- What you need to do
Every line from the top of the records through the line containing "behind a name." should be retyped exactly; the pictures should not.

⟨

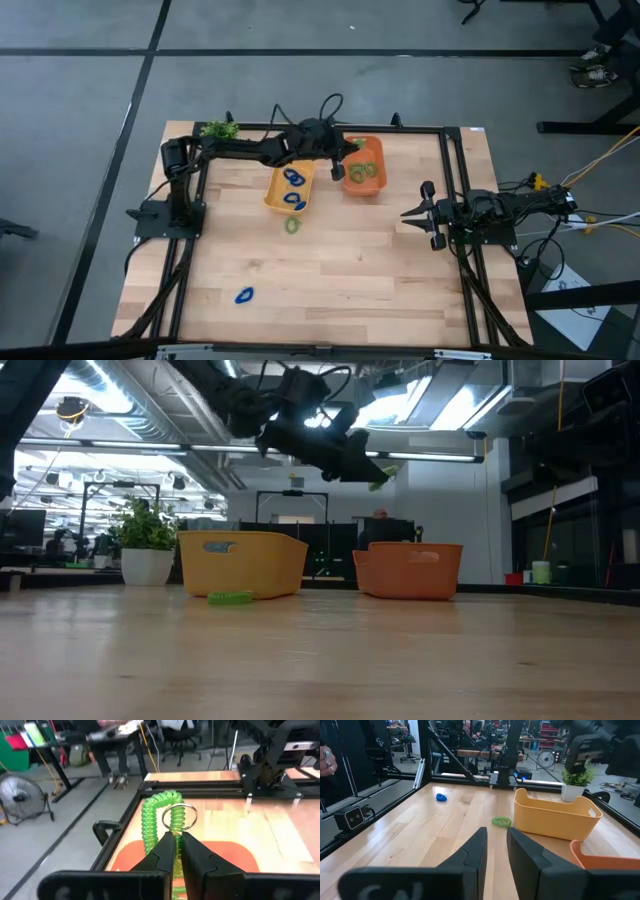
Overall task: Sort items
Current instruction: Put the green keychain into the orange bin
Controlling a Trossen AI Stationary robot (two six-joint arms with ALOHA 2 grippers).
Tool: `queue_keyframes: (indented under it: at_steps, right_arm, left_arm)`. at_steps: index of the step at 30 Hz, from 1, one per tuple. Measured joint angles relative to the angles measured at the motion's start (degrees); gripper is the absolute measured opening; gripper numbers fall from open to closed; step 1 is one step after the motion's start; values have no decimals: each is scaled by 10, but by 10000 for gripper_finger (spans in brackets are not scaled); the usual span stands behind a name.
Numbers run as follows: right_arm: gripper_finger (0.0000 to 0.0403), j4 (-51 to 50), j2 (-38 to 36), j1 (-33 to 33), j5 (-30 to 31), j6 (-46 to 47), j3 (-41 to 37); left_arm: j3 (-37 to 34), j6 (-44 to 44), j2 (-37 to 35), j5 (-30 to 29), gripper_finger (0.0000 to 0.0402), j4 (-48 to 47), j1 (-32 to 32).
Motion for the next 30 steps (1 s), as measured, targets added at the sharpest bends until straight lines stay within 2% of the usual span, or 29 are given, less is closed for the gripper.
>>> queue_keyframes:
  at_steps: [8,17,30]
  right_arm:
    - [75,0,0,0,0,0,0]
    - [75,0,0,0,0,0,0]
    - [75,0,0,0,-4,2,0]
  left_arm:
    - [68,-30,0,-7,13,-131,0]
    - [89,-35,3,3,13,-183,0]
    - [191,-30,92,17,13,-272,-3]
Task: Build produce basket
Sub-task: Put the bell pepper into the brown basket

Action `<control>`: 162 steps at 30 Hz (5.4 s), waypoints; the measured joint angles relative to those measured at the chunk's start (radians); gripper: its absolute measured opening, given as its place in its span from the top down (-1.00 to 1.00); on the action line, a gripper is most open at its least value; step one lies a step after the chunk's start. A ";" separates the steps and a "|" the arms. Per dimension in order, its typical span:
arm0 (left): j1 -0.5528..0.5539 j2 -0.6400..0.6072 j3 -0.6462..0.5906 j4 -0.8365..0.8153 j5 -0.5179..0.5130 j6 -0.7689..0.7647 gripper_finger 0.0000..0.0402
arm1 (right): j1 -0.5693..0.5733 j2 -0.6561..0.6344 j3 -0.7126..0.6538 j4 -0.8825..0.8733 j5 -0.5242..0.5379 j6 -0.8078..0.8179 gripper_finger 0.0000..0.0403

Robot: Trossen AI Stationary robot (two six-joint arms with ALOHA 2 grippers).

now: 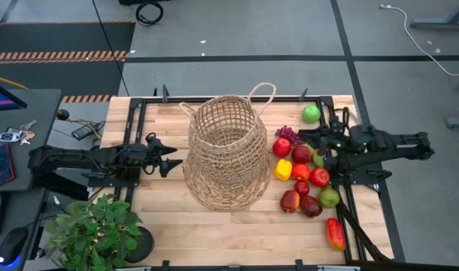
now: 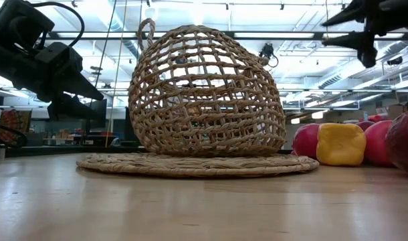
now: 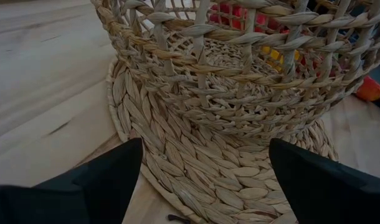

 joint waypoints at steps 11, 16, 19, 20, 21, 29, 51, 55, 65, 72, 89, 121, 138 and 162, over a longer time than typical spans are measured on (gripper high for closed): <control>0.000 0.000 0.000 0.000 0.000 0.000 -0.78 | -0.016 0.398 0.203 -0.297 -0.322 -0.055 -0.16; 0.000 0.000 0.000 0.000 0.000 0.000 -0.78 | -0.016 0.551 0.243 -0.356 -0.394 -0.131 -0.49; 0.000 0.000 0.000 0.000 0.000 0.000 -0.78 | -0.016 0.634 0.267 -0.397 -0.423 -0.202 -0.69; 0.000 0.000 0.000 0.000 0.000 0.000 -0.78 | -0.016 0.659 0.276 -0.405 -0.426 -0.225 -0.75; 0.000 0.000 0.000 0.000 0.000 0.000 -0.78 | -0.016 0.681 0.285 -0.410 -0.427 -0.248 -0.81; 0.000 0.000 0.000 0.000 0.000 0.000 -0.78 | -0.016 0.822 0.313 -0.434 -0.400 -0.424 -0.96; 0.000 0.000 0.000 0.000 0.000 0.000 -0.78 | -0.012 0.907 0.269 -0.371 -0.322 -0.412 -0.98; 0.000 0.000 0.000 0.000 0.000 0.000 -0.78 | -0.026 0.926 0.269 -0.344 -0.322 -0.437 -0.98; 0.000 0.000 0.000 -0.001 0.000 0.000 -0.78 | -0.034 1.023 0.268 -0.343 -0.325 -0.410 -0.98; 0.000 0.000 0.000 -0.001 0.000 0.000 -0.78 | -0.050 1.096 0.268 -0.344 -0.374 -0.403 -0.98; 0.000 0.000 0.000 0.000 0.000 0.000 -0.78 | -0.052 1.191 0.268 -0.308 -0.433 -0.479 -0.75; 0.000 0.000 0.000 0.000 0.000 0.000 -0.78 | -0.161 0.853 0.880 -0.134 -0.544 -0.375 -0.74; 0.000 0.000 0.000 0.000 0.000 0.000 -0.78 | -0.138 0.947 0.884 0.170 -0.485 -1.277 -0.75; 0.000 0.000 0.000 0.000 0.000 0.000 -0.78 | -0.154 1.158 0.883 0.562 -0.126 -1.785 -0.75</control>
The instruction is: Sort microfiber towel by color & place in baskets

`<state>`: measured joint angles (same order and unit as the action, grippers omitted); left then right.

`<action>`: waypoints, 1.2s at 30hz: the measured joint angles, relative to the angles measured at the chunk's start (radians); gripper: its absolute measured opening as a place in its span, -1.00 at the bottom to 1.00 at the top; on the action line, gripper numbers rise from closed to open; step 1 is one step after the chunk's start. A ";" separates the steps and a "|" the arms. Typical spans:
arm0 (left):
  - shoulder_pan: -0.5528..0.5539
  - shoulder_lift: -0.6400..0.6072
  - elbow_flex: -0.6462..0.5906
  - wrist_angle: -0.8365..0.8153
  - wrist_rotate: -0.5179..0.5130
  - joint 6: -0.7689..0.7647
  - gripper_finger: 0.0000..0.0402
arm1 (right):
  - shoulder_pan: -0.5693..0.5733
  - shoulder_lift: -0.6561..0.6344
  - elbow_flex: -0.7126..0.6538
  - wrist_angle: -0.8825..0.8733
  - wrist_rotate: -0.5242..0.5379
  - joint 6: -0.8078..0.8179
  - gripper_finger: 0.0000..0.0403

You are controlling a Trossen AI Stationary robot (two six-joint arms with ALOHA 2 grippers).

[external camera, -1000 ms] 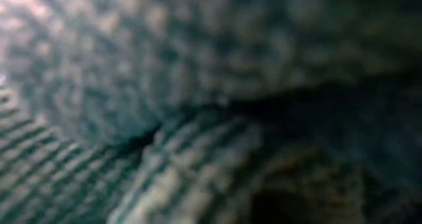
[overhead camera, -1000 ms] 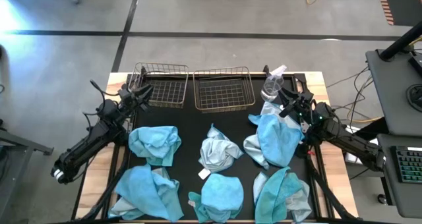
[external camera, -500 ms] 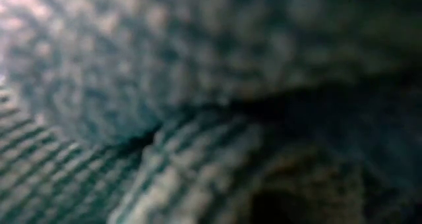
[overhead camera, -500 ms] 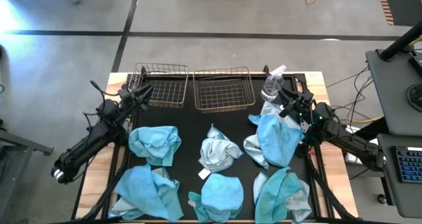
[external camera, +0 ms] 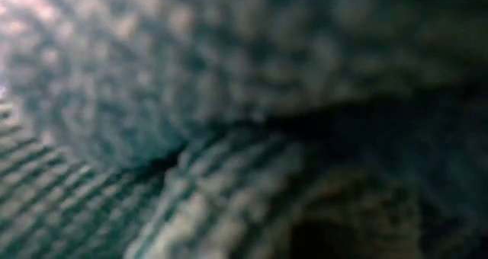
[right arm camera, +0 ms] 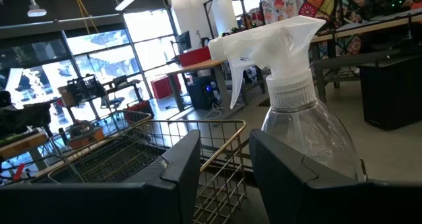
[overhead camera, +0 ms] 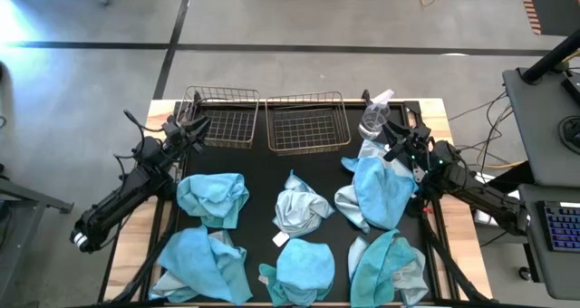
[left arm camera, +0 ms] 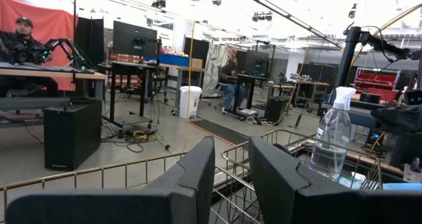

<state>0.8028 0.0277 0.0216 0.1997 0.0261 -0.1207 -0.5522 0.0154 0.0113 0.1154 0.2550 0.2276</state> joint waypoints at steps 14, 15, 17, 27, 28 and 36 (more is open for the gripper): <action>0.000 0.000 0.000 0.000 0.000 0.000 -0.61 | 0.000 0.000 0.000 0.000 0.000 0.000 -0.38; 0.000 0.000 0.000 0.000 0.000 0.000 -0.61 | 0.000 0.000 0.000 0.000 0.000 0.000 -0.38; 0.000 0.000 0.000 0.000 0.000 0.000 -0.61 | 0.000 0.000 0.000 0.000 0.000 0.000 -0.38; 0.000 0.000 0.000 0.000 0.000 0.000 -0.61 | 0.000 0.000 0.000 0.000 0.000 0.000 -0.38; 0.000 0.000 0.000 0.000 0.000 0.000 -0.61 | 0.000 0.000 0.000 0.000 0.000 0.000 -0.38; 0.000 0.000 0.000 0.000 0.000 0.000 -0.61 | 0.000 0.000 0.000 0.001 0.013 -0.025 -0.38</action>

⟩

- Finished exercise
Overall task: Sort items
Current instruction: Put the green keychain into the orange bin
Controlling a Trossen AI Stationary robot (two six-joint arms with ALOHA 2 grippers).
Tool: `queue_keyframes: (indented under it: at_steps, right_arm, left_arm)`. at_steps: index of the step at 30 Hz, from 1, one per tuple. Measured joint angles relative to the angles measured at the motion's start (degrees); gripper is the absolute measured opening; gripper numbers fall from open to closed; step 1 is one step after the motion's start; values have no decimals: each is scaled by 10, but by 10000 for gripper_finger (spans in brackets are not scaled); the usual span stands behind a name.

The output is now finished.